Thus, in our solution, the encryption keys are associated with the user’s keys/passwords, which allows decryption of the corresponding data elements only by legitimate users who present the corresponding keys in an active session. Therefore, a curious DBA and an attacker with DBA rights, not knowing $K_{sec}$, $K_{ss}$, $K_{pd}$ and not being able to disclose their values, and, therefore, not being able to extract the corresponding keys ($K_1^R$, $K_2^j$) from the table $R^{sec}$, will not be able to decrypt the main modules of special software and encrypted data, which is what we were striving for in this case.

In general, our solution allows the DBMS server to execute SQL queries over encrypted data in much the same way as if it were executing the same queries over open data. At the same time, existing applications do not need to be modified. The query itself is modified on the proxy server. The database server within the active session of a legitimate user executes a modified query, automatically extracting the required encrypted data. For automatic extraction of encrypted data, encrypted stored modules of special software are used. The latter are automatically decrypted by some open modules stored on the database server using ${\mathrm{file}}_i^2(K_{ss})$ and $K_{pd}$ received from the proxy server.

We will consider the features of query processing on the DBMS server using the example of the implementation of the proposed solution for the Oracle DBMS. In our solution, we use the potential of the RLS (Row Level Security) technology [40], supplementing it with the capabilities of the application context [39,41,42]. We also use the capabilities of fine-grained audit (FGA) technology [39,41,42], and first of all, the ability to mimic a SELECT trigger (by automatically executing a stored procedure when a user issues SELECT).

The main stages of the proposed solution are:

• Execution of the $P_{DS}$ procedure stored in clear text on the DBMS server.
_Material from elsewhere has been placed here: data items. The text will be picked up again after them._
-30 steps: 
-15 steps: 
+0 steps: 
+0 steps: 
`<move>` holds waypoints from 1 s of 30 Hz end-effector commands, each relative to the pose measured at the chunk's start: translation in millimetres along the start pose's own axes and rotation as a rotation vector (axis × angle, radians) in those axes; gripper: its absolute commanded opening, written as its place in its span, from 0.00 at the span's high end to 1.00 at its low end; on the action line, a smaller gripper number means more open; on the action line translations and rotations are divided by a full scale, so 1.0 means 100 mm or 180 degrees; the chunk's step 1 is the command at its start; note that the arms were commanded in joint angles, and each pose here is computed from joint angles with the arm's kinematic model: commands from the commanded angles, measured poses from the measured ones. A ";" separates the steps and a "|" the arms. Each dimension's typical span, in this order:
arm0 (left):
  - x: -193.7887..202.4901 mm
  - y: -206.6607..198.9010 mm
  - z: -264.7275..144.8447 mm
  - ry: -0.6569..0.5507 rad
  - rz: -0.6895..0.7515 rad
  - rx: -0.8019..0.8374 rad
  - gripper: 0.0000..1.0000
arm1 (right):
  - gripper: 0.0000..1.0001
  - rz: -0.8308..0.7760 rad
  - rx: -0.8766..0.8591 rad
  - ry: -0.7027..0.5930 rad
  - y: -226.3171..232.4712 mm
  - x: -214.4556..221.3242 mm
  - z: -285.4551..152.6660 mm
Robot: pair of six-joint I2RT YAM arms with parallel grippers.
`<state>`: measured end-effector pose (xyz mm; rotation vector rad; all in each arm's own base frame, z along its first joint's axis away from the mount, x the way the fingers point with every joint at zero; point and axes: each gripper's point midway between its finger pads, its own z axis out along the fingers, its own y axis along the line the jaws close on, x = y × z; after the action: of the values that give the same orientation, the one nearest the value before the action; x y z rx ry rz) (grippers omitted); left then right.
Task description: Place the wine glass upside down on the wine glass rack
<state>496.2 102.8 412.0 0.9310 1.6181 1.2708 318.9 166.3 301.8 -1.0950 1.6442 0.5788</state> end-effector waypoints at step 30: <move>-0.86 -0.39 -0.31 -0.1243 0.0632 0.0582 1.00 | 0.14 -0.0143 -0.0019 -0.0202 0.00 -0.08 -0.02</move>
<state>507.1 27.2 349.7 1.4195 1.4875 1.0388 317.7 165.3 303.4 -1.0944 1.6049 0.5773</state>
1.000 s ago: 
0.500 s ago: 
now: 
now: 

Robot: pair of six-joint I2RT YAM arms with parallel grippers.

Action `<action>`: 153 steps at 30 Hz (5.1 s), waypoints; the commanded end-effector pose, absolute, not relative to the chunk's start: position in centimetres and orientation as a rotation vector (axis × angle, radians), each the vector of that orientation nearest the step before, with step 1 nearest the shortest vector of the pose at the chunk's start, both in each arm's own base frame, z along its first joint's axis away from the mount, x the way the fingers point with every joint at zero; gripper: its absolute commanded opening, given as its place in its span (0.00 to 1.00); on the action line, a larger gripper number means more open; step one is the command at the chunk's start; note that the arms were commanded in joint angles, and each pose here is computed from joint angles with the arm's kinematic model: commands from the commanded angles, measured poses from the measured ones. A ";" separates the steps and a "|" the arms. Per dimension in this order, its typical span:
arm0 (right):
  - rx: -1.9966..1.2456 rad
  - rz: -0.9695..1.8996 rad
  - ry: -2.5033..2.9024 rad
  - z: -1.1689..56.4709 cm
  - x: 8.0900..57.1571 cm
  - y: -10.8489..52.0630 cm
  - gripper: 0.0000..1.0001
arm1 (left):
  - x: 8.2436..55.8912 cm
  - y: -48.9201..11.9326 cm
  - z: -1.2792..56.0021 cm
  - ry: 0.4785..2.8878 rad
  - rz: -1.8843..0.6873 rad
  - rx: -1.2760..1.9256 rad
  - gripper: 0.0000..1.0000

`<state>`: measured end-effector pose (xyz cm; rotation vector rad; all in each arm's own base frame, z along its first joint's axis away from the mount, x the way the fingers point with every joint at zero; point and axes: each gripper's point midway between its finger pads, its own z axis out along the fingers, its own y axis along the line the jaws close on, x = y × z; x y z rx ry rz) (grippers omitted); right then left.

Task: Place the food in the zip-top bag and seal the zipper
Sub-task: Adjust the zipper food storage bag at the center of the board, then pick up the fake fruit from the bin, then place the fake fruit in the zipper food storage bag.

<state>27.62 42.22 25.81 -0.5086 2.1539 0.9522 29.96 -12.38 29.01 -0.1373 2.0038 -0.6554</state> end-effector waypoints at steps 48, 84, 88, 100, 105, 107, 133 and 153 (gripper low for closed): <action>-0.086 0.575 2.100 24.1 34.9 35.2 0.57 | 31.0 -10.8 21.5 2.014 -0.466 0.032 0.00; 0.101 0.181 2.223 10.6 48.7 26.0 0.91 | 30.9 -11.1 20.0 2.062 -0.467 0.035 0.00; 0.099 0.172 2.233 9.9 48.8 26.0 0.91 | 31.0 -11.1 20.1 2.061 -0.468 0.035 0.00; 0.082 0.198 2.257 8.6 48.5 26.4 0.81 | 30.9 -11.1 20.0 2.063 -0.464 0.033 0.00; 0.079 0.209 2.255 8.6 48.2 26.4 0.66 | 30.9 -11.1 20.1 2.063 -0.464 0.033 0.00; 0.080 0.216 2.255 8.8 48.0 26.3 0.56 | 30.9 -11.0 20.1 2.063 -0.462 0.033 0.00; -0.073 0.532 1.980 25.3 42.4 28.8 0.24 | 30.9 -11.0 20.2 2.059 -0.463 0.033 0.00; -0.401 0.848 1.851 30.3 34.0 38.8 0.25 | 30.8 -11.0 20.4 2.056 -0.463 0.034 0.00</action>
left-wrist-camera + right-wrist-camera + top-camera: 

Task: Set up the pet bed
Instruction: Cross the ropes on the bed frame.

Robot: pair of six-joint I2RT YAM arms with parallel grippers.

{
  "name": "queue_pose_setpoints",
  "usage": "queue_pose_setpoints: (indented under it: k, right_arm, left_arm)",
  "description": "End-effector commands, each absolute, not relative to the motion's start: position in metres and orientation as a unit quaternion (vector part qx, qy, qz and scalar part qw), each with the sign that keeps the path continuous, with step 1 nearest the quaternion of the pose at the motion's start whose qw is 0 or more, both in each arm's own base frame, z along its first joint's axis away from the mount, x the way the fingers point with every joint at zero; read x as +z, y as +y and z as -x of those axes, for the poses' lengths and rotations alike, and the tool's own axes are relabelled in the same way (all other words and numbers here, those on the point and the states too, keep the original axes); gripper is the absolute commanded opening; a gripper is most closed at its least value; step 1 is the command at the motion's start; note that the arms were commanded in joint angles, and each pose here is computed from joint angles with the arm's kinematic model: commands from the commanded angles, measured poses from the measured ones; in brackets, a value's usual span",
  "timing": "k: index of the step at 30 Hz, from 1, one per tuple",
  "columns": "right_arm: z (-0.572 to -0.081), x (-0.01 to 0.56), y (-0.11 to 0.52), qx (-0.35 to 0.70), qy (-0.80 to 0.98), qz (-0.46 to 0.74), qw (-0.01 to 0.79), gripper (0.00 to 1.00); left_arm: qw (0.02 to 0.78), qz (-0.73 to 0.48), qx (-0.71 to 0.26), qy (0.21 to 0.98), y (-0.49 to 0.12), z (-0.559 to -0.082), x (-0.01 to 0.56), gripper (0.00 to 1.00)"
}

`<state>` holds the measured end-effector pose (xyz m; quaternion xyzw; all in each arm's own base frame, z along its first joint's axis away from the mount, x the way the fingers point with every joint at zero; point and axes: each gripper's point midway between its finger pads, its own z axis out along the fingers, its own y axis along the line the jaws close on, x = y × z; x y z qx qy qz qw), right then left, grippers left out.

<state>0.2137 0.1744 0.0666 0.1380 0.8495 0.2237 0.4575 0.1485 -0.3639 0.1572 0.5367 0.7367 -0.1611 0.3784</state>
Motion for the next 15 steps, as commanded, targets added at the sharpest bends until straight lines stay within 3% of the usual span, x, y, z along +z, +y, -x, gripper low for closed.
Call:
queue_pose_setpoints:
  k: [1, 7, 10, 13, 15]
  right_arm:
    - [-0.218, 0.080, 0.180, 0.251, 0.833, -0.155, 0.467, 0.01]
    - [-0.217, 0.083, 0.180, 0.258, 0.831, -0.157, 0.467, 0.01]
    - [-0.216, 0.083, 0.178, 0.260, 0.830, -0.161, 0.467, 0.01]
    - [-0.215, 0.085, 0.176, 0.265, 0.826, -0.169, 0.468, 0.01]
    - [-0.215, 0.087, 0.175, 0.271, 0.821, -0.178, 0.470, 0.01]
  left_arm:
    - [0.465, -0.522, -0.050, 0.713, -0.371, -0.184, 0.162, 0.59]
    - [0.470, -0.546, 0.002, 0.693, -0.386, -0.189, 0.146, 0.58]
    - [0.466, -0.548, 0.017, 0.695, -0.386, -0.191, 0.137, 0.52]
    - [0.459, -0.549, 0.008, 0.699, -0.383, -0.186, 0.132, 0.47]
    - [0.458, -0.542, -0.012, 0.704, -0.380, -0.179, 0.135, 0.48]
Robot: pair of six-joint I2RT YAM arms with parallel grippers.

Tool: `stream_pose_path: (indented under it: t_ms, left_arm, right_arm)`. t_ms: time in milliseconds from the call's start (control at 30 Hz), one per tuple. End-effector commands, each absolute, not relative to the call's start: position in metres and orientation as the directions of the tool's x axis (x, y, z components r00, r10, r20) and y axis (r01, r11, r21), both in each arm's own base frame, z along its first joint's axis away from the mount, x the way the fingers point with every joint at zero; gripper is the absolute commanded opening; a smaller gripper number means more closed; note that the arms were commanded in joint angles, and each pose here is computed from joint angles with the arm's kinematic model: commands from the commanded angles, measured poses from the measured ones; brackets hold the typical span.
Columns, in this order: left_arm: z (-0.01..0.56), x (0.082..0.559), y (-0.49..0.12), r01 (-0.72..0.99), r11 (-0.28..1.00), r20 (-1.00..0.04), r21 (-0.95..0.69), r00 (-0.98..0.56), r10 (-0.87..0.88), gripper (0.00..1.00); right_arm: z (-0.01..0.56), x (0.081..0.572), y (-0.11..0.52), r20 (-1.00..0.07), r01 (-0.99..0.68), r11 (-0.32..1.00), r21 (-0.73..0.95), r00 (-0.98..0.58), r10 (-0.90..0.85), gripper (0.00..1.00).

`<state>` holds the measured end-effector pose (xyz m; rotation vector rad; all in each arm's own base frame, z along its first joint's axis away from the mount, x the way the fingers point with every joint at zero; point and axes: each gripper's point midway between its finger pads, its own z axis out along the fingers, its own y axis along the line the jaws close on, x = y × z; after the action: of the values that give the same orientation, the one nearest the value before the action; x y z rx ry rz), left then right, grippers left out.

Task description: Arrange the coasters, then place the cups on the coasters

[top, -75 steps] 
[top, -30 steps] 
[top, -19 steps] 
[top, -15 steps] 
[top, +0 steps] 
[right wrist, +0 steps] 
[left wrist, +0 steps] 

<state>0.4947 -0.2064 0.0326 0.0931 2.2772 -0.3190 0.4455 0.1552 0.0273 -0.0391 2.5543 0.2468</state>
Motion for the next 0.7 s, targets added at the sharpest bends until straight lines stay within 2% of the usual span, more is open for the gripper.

With the help of this procedure, using the key $K_{pd}$ received from the DB proxy server, one of the modules of special software is decrypted to extract the key $K_{ss}$ from ${\mathrm{file}}_i^2(K_{ss})$. After decrypting the corresponding module, the latter is compiled and launched for execution. As a result of the operation of the decrypted module, the key $K_{ss}$ is extracted from ${\mathrm{file}}_i^2(K_{ss})$, the value of which is assigned to one of the attributes of the current user session—the application context attribute—atrc1 (the so-called local initialization of the application context, for user session). This value, as noted above, is valid within this session and is not available from other sessions. After determining the appropriate attribute of the application context, the decrypted module of the special software for extracting the key $K_{ss}$ from ${\mathrm{file}}_i^2(K_{ss})$ is deleted.

Moreover, using the $P_{DS}$ procedure, which uses the set value of the atrc1 application context attribute during its execution, the next module of special software is decrypted, followed by its compilation and execution to extract the $K_{sec}$ key from ${\mathrm{file}}_i^1(K_{sec})$. The resulting value of the $K_{sec}$ key is assigned to another attribute (atrc2) of the current user session (local initialization of the application context). This value will later (when executing the corresponding queries) be used to enable the legitimate user to automatically extract (using decrypted special software) the appropriate keys from the encrypted table $R^{sec}$ to decrypt sensitive data stored in the corresponding attributes of the remote database tables. This actual application context value is also only valid within this session and is not available from other sessions.

2.

To execute the corresponding request $Q_M$ in our solution, it is proposed to use the capabilities of technologies: RLS (with the implementation of the application context) and FGA (namely, the ability to mimic a SELECT trigger). For this purpose, within the framework of the above technologies, an additional stored procedure and function were implemented. These persistent stored modules run automatically under the appropriate conditions specified in the appropriate security policies. It is these modules that are involved in decrypting the remaining stored modules of special software, compiling, running for execution, as well as automatically deleting the latter after executing the corresponding data search operator in a cryptographically protected database.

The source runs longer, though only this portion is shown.